→ ACTIVITY:
Please write out exactly the lines from the opening of the listing through the line that holds "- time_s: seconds", including both, and nothing else; no pictures.

→ RECORDED INFORMATION:

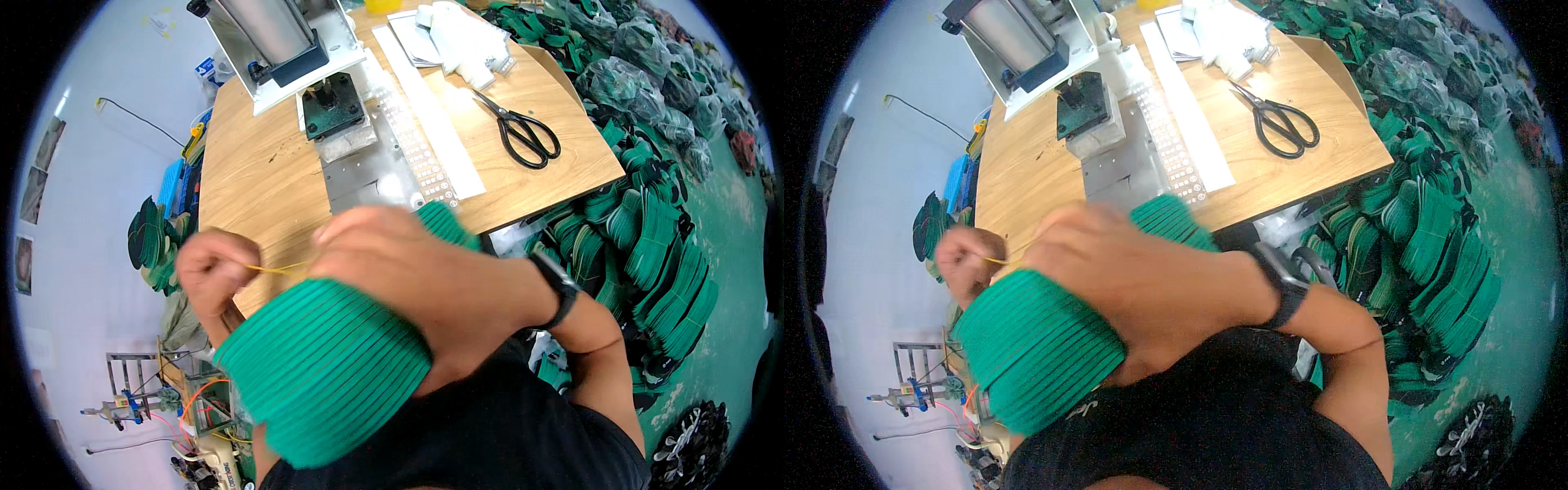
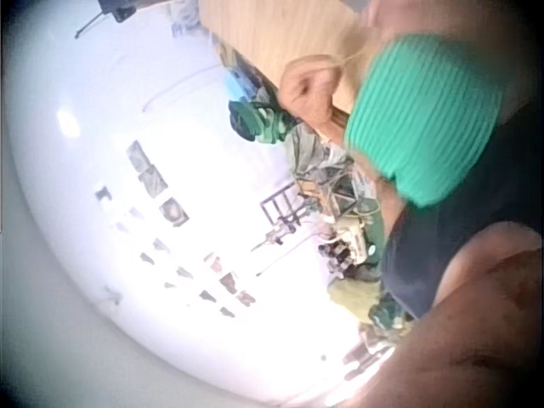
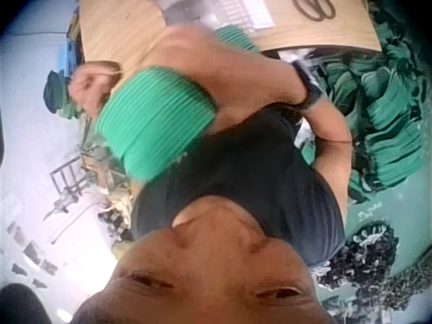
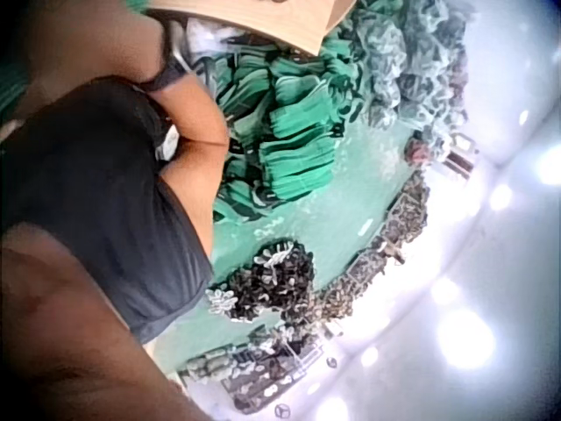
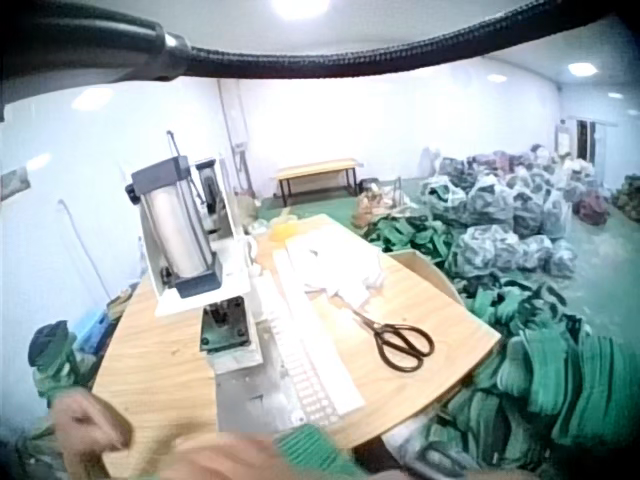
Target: The person take an insole from a stack, places it on a metal plate, and applies a circular label from a plastic sheet onto it. They use shears to cut individual labels from the sheet and organize the insoles back into a stack.
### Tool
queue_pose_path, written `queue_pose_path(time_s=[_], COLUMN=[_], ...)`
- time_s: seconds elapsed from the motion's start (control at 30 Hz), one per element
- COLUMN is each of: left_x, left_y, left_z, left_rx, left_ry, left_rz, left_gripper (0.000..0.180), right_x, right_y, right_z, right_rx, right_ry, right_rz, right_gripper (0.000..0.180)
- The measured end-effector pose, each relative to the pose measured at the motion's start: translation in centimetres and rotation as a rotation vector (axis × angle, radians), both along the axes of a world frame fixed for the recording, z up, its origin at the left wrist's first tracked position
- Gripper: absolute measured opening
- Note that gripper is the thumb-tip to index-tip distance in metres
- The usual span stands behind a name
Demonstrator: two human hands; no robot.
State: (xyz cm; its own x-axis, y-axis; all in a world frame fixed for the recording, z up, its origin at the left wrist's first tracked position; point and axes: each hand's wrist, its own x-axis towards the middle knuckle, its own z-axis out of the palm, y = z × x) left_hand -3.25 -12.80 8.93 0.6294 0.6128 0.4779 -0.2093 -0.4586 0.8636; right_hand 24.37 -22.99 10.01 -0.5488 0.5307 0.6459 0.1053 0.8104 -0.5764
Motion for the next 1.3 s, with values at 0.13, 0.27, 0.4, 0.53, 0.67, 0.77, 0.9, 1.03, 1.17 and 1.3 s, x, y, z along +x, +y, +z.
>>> queue_pose_path(time_s=[0.13, 0.27, 0.4, 0.53, 0.67, 0.77, 0.9, 1.03, 1.17, 1.3], left_x=[1.8, 5.2, 8.0, 10.8, 12.3, 12.9, 13.2, 14.4, 15.6, 15.8], left_y=[0.1, -2.0, -5.3, -8.1, -10.2, -9.5, -8.7, -10.1, -10.2, -8.6], left_z=[0.9, 1.3, 2.6, 2.9, 1.8, -1.3, -8.9, -9.1, -9.9, -9.3], left_rx=[0.209, 0.036, 0.2, 0.622, 0.73, 0.632, 0.419, -0.06, -0.52, -0.549], left_ry=[0.336, -0.018, 0.001, 0.061, 0.197, 0.362, 0.061, -0.099, -0.204, -0.329], left_rz=[0.073, 0.04, 0.074, -0.008, -0.168, -0.181, 0.099, 0.112, 0.008, 0.112], left_gripper=[0.011, 0.014, 0.01, 0.007, 0.014, 0.029, 0.048, 0.106, 0.104, 0.089], right_x=[2.5, 4.1, 5.1, 5.5, 5.6, 5.2, 2.9, 2.1, 3.7, 3.7], right_y=[-1.9, -2.7, -4.1, -4.3, -4.8, -5.7, -6.9, -6.0, -4.3, -6.4], right_z=[-0.9, -3.0, -3.0, -3.9, -4.8, -3.9, -1.9, -2.3, -4.3, -7.1], right_rx=[-0.008, -0.112, -0.208, -0.385, -0.231, -0.087, -0.282, -0.338, 0.116, -0.302], right_ry=[-0.134, 0.027, 0.048, 0.155, 0.274, 0.431, 0.873, 1.014, 0.638, 0.494], right_rz=[-0.325, -0.628, -0.872, -0.93, -1.054, -1.054, -0.708, -0.567, -0.972, -0.676], right_gripper=[0.092, 0.088, 0.087, 0.089, 0.089, 0.088, 0.085, 0.083, 0.071, 0.059])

→ RESPONSE TO THE TASK:
Target: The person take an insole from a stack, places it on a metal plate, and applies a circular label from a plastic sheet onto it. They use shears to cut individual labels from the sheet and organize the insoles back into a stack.
### Tool
queue_pose_path, written `queue_pose_path(time_s=[_], COLUMN=[_], ...)`
- time_s: seconds elapsed from the motion's start (control at 30 Hz), one per element

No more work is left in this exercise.